Willis v. Conopco, Inc., 108 F.3d 282, 285 (11th Cir. 1997). This is because an
employee’s claim that her employer took adverse action against her by failing to
engage her in an interactive process merely reclothes her discrimination claim.
Lucas v. W.W. Grainger, Inc., 257 F.3d 1249, 1261 (11th Cir. 2001).

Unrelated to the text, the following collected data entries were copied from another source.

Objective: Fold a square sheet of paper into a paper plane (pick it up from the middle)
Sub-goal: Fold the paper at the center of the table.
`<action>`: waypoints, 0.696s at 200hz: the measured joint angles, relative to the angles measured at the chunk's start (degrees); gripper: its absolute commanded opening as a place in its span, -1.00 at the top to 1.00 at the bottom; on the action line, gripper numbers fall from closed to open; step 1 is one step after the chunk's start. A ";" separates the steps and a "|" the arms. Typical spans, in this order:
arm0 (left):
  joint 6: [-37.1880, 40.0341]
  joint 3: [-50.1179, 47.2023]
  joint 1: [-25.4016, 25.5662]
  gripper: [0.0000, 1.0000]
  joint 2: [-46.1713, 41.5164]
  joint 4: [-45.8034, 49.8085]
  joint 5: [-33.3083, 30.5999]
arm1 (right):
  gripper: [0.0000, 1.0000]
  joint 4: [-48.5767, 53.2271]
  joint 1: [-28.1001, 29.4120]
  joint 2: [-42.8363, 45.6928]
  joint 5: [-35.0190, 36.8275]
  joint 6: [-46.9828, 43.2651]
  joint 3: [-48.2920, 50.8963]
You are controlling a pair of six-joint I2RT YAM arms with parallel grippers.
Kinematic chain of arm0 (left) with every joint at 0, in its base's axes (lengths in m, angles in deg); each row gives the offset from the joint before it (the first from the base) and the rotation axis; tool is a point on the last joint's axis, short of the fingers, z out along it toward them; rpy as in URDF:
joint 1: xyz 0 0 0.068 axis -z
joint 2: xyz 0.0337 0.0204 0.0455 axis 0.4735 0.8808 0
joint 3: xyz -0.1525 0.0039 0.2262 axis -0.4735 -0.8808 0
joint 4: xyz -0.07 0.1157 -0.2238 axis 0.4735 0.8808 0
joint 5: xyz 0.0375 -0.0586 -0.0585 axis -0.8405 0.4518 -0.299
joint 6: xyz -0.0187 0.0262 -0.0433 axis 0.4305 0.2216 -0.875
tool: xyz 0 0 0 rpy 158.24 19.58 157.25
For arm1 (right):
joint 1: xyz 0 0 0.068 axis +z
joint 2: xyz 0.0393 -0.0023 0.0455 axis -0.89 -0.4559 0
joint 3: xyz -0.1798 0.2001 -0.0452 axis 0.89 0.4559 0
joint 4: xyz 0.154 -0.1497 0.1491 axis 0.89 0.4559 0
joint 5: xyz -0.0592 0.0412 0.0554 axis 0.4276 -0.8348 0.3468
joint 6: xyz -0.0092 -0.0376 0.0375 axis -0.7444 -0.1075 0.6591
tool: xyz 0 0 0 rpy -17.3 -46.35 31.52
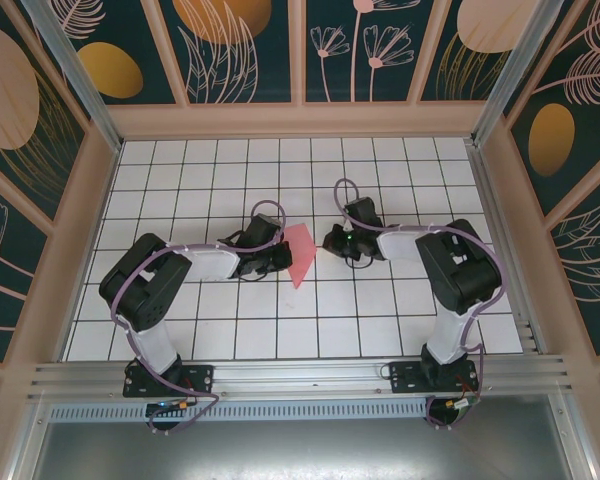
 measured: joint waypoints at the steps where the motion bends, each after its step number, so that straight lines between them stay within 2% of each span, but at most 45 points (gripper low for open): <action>1: -0.04 -0.02 0.00 1.00 0.02 -0.02 0.00 | 1.00 0.09 0.00 0.09 0.04 0.00 0.00; 20: -1.07 -0.35 -0.04 1.00 0.02 -0.85 -0.02 | 1.00 0.39 1.07 3.13 0.59 0.28 1.05; 44: -1.75 -0.66 -0.07 1.00 0.02 -1.51 -0.04 | 1.00 -1.99 5.42 7.45 -0.74 2.58 4.72; 79: -2.12 -1.07 -0.09 1.00 0.00 -2.27 -0.04 | 1.00 -4.39 11.10 8.72 -3.43 6.56 8.15; 139: -2.56 -1.73 -0.09 1.00 -0.15 -3.37 -0.04 | 1.00 -8.50 12.68 7.41 -5.70 8.96 8.63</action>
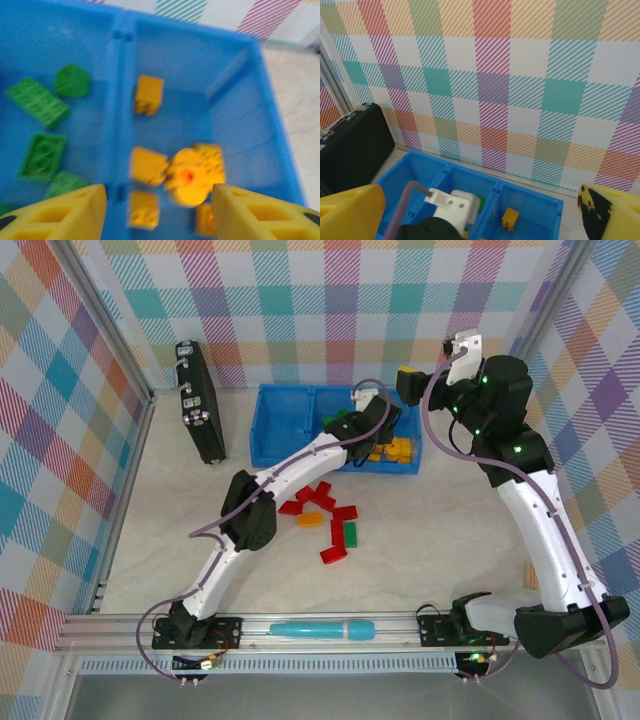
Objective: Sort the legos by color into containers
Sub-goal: Place the lego in the container, then pick up the lego from the center of the table.
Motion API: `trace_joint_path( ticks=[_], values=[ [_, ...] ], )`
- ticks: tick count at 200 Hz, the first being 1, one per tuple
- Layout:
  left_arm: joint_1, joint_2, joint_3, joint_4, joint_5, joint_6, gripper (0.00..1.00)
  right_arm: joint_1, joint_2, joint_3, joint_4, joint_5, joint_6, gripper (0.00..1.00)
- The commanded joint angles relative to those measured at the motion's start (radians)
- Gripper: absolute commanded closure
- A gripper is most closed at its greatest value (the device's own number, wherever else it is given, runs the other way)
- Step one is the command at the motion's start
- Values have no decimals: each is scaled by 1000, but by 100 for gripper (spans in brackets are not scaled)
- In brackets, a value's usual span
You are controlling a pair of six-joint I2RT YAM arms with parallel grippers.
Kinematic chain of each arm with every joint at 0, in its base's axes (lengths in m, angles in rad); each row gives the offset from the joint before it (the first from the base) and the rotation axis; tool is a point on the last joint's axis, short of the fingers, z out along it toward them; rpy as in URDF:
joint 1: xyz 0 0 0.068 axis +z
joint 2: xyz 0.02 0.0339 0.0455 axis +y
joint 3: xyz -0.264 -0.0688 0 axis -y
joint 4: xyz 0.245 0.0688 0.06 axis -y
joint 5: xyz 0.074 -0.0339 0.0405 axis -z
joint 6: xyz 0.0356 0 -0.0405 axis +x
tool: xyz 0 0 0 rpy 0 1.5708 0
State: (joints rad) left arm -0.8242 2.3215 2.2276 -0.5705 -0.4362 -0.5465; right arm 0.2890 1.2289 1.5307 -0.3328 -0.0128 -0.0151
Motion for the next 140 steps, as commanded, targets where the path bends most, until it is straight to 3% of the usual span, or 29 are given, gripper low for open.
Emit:
trace_joint_path(
  ticks=[1,28,56,88,118,140],
  values=[
    [-2,-239,-132,-194,-70,29,40,-1,-29,-11,52,-6,-22,1],
    [1,-447,-410,-272,-48,-38,32,-1,-24,-12,58,-6,-28,1],
    [0,-554,-600,-359,19,-128,27,-1,-1,-1,55,-24,-17,1],
    [-3,-623,-775,-345,67,-252,25,-1,21,15,44,-44,-2,1],
    [-6,-688,-928,-225,132,-368,25,-2,42,33,34,-44,11,1],
    [-12,-702,-990,-213,115,-401,25,-1,50,37,35,-67,23,1]
  ],
)
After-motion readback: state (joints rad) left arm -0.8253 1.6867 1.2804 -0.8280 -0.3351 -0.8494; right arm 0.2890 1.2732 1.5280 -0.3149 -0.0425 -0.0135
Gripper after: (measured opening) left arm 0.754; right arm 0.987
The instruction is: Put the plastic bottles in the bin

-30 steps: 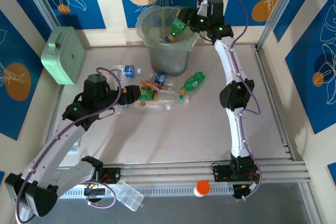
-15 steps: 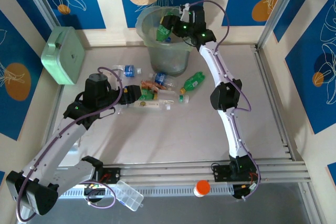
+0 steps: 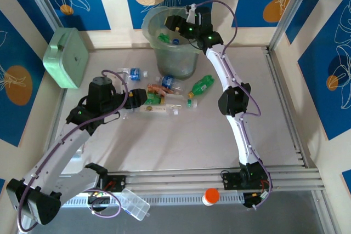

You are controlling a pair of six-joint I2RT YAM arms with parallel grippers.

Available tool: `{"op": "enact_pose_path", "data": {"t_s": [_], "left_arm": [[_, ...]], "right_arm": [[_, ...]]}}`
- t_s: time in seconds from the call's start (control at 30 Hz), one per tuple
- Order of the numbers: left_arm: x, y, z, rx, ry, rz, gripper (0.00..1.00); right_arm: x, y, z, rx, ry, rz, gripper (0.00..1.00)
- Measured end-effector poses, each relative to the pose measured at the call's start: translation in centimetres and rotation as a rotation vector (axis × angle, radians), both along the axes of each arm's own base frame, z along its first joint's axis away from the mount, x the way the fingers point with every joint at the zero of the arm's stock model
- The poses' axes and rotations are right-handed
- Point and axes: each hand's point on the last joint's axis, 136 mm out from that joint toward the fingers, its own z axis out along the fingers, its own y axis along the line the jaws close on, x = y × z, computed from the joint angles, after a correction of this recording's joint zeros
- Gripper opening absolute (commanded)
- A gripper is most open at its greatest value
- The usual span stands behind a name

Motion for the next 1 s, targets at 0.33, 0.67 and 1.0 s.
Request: {"op": "enact_pose_path", "data": {"t_s": [0.33,0.67,1.0], "left_arm": [[-0.5,0.5,1.2,-0.012,-0.036,0.012,0.82],[-2.2,0.0,2.9,-0.094,-0.055,-0.028,0.81],[-3.2,-0.3,0.4,-0.153,0.033,-0.022,0.81]], "right_arm": [[-3.6,-1.3,8.3,-0.05,-0.155,-0.001,0.7],[-13.0,-3.4,16.6,-0.157,-0.246,-0.047,0.66],[-20.4,-7.4,7.5,-0.194,-0.038,-0.102,0.67]]}}
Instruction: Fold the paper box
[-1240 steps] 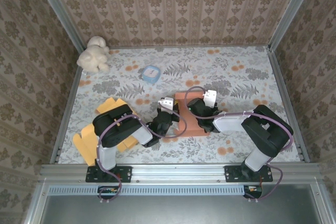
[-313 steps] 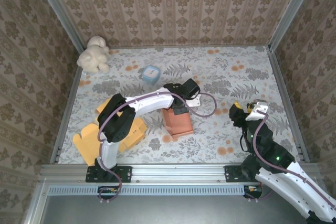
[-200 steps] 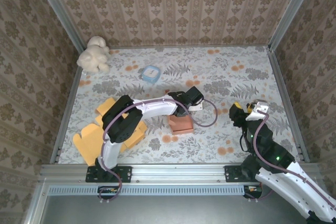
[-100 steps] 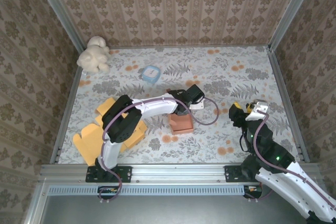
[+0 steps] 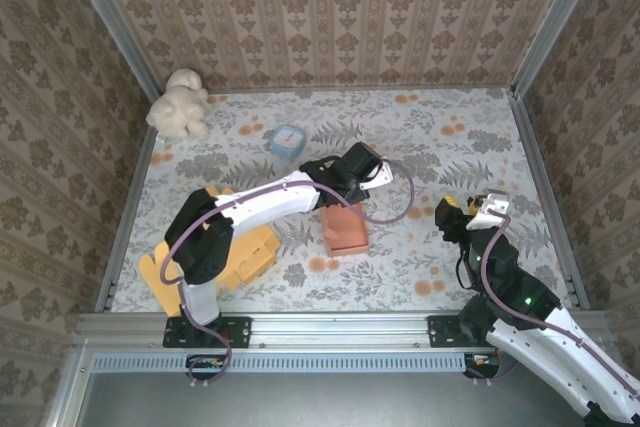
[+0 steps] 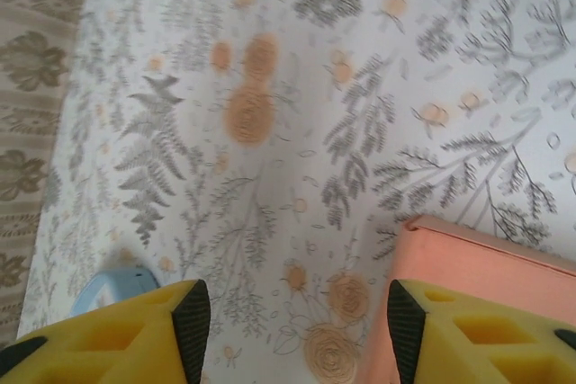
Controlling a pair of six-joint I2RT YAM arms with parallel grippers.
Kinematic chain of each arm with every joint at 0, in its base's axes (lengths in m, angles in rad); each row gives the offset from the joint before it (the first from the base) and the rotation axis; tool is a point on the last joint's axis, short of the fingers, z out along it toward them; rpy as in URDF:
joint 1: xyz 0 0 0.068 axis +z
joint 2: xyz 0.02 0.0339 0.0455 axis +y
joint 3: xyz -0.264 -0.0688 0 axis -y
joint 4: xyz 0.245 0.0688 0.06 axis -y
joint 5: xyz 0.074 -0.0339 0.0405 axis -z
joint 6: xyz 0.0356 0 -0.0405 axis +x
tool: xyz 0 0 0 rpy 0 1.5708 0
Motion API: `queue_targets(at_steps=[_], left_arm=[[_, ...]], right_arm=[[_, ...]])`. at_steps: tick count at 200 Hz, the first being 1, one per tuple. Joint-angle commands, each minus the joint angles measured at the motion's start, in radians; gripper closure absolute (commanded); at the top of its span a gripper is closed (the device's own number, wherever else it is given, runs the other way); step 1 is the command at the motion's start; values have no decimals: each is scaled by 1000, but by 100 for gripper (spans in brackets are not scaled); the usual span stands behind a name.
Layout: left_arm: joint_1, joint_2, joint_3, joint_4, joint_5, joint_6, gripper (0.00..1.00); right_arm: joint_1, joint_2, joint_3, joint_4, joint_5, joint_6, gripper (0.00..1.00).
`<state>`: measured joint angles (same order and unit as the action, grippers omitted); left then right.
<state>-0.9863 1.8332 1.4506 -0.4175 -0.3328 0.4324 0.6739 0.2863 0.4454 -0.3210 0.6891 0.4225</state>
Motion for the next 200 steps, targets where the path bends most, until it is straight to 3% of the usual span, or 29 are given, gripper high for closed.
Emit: queue_targets(at_steps=[1,63,128,175,200], left_arm=[[19,-67,26,-2,-8,-144,40],[64,-203,35,-176,-104,-589,33],[101,-357,-67,-310,-55,-1056,31],[93,-393,-147,-251,63,-1138,32],[63,-374,-140,-254,51,-1132,33]], right_arm=[[-2,4,-20,16,-54,-20,42],[-2,90,-37,109,-239,-85,35],[-2,315,-3,175,-389,-120,31],[-3,394,9,187,-400,-125,31],[-2,414,10,191,-402,-128,31]])
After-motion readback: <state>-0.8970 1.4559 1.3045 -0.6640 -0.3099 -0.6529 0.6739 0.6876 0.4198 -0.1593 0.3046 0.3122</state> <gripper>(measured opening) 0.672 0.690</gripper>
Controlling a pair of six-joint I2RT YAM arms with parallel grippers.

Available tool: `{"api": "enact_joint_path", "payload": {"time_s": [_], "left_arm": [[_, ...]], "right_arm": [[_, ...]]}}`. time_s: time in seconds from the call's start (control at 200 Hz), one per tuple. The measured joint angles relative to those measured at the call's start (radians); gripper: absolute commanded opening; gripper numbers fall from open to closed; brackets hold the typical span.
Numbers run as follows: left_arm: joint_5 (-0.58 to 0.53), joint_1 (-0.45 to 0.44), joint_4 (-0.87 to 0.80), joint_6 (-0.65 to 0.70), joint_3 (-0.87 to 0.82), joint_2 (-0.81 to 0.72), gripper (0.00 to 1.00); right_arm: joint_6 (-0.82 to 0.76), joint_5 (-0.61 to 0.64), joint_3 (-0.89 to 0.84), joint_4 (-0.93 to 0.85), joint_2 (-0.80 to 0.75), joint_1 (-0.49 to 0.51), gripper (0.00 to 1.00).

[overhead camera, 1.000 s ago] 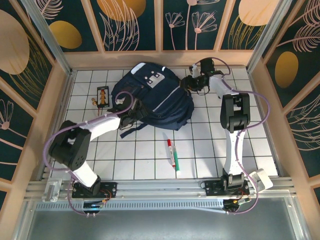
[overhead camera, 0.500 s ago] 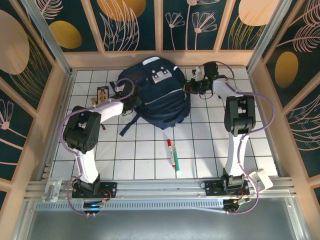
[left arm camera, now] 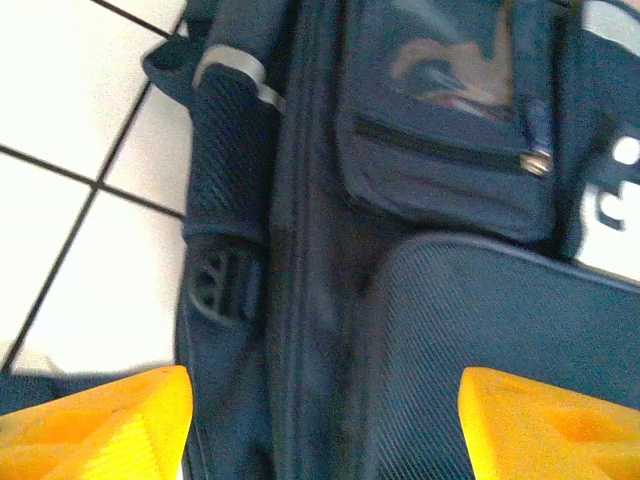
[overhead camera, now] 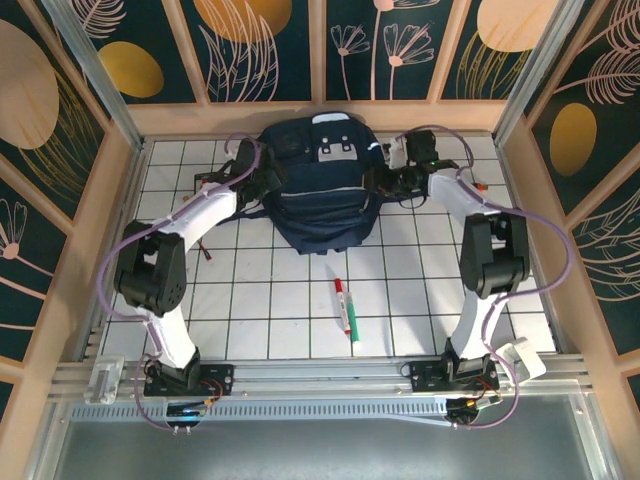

Here, the district court did not err in determining that Egan precluded it from
exercising jurisdiction over Counts One, Two, or Three, because each of these
claims would require the court to second-guess the DOA’s suspension and
revocation of Murphy’s security clearance, regardless of how Murphy
characterized the issue. See Egan, 484 U.S. at 526-31; Hill, 321 F.3d at 1336.
II.
A district court’s denial of a motion to amend a complaint is reviewed for abuse of
discretion, although the underlying legal conclusion of whether a particular
amendment to the complaint would be futile is reviewed de novo. Corsello v.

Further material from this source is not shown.